- [Exercise objective] Set down, exactly and only, everything from the line containing "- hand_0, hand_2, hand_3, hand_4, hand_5" down to the line containing "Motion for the" in the data below; the pictures are not part of the copy.
◆ ◆ ◆ ◆ ◆ ◆ ◆
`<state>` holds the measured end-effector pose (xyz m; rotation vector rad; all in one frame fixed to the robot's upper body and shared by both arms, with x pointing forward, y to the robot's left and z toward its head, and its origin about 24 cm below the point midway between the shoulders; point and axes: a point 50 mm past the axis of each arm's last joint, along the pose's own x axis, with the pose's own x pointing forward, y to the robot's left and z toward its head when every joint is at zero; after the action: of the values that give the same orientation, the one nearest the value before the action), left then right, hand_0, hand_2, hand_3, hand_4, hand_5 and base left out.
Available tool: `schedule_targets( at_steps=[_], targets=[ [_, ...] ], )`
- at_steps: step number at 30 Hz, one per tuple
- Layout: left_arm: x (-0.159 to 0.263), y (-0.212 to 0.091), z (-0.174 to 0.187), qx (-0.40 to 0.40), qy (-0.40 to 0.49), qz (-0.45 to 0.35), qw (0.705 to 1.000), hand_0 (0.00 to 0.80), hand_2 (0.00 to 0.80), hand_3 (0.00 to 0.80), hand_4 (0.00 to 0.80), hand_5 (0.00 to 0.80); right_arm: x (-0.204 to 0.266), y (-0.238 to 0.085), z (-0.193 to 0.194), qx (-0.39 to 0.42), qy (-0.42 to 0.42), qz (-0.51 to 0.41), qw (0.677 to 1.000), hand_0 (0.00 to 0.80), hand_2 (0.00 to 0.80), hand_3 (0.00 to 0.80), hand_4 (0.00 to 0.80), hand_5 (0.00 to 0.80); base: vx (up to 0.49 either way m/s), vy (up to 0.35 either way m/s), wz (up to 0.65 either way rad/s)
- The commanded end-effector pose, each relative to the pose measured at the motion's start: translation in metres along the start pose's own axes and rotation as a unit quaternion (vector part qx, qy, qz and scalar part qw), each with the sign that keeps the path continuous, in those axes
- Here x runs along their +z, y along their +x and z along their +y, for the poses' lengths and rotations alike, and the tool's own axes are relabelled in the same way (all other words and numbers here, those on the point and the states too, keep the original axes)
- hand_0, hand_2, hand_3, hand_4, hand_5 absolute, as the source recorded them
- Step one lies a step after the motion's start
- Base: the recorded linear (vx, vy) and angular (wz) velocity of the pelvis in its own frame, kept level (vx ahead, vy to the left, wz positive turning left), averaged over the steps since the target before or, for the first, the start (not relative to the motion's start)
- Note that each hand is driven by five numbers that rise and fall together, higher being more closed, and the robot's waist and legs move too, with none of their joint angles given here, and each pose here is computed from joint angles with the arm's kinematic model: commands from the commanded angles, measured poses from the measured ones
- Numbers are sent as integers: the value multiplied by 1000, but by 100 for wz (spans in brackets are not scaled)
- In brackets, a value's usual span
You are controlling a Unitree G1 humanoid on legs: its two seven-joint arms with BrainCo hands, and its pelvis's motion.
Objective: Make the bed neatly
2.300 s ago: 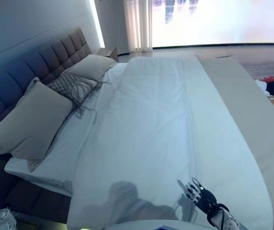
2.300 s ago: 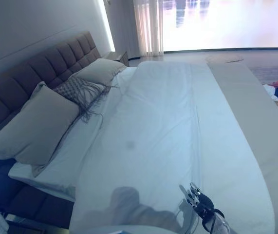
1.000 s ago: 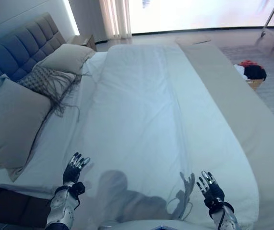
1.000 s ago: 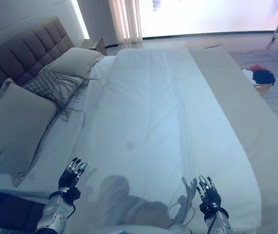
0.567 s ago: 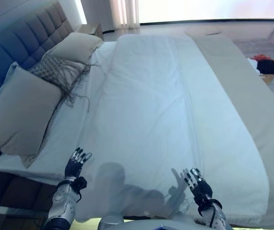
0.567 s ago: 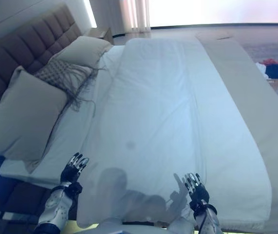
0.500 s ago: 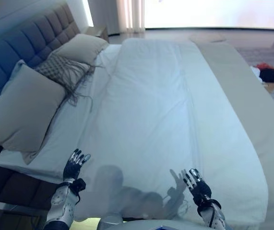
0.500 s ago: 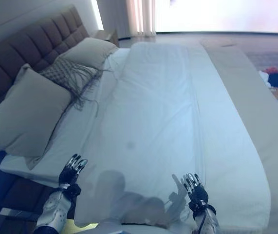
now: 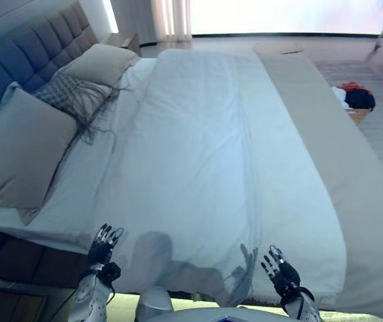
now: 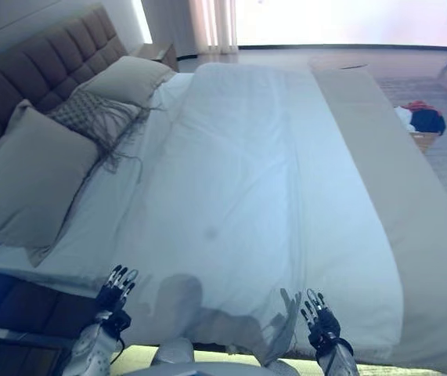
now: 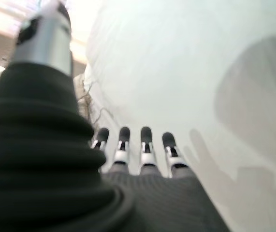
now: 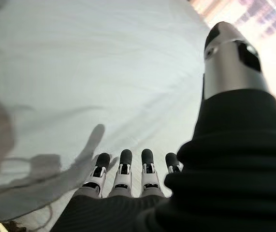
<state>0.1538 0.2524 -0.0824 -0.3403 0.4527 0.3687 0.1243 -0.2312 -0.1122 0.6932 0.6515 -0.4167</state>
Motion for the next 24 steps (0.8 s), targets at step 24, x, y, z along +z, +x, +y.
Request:
schedule_targets(
  at_steps=[24],
  targets=[
    [76, 31, -38, -64, 158, -126, 977, 0, 0, 0, 0, 0, 21, 11, 59, 95, 57, -57, 992, 0, 0, 0, 0, 0, -3, 410, 14]
  ],
)
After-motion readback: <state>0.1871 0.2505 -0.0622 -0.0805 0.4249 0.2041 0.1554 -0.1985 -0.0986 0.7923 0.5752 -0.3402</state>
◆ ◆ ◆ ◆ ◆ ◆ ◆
- [Answer space]
- hand_0, hand_2, hand_3, hand_4, hand_5 absolute, as the source recorded them
- Step one lies a step after the motion's start
- Base: the recorded linear (vx, vy) and angular (wz) velocity of the pelvis in its own frame, kept level (vx ahead, vy to the left, wz positive turning left), averaged over the steps since the target before or, for the first, the start (not relative to the motion's start)
- Note that each hand is driven by five numbers that rise and fall together, higher being more closed, and the robot's waist and legs move too, with none of their joint angles given here, and each pose here is computed from joint angles with the arm's kinematic model: commands from the commanded angles, measured poses from the measured ones
- Numbers are sent as integers: the value multiplied by 1000, but by 100 for wz (spans in brackets are not scaled)
- In brackets, a value's usual span
You are controlling a Unitree G1 humanoid on legs: its two seven-joint arms with BrainCo hands, and its pelvis's motion.
Objective: Make the bed neatly
2.300 s ago: 
2.300 s ago: 
1.000 s ago: 
1.000 s ago: 
0.567 s ago: 
0.567 s ago: 
0.500 s ago: 
0.500 s ago: 
now: 
now: 
now: 
now: 
<state>0.1538 0.2524 -0.0824 -0.3403 0.4527 0.3687 0.1243 -0.2312 -0.1122 0.6932 0.6515 -0.4167</state>
Motion for the next 24 steps (0.8 s), targets at step 24, x, y, z along +z, +x, +y.

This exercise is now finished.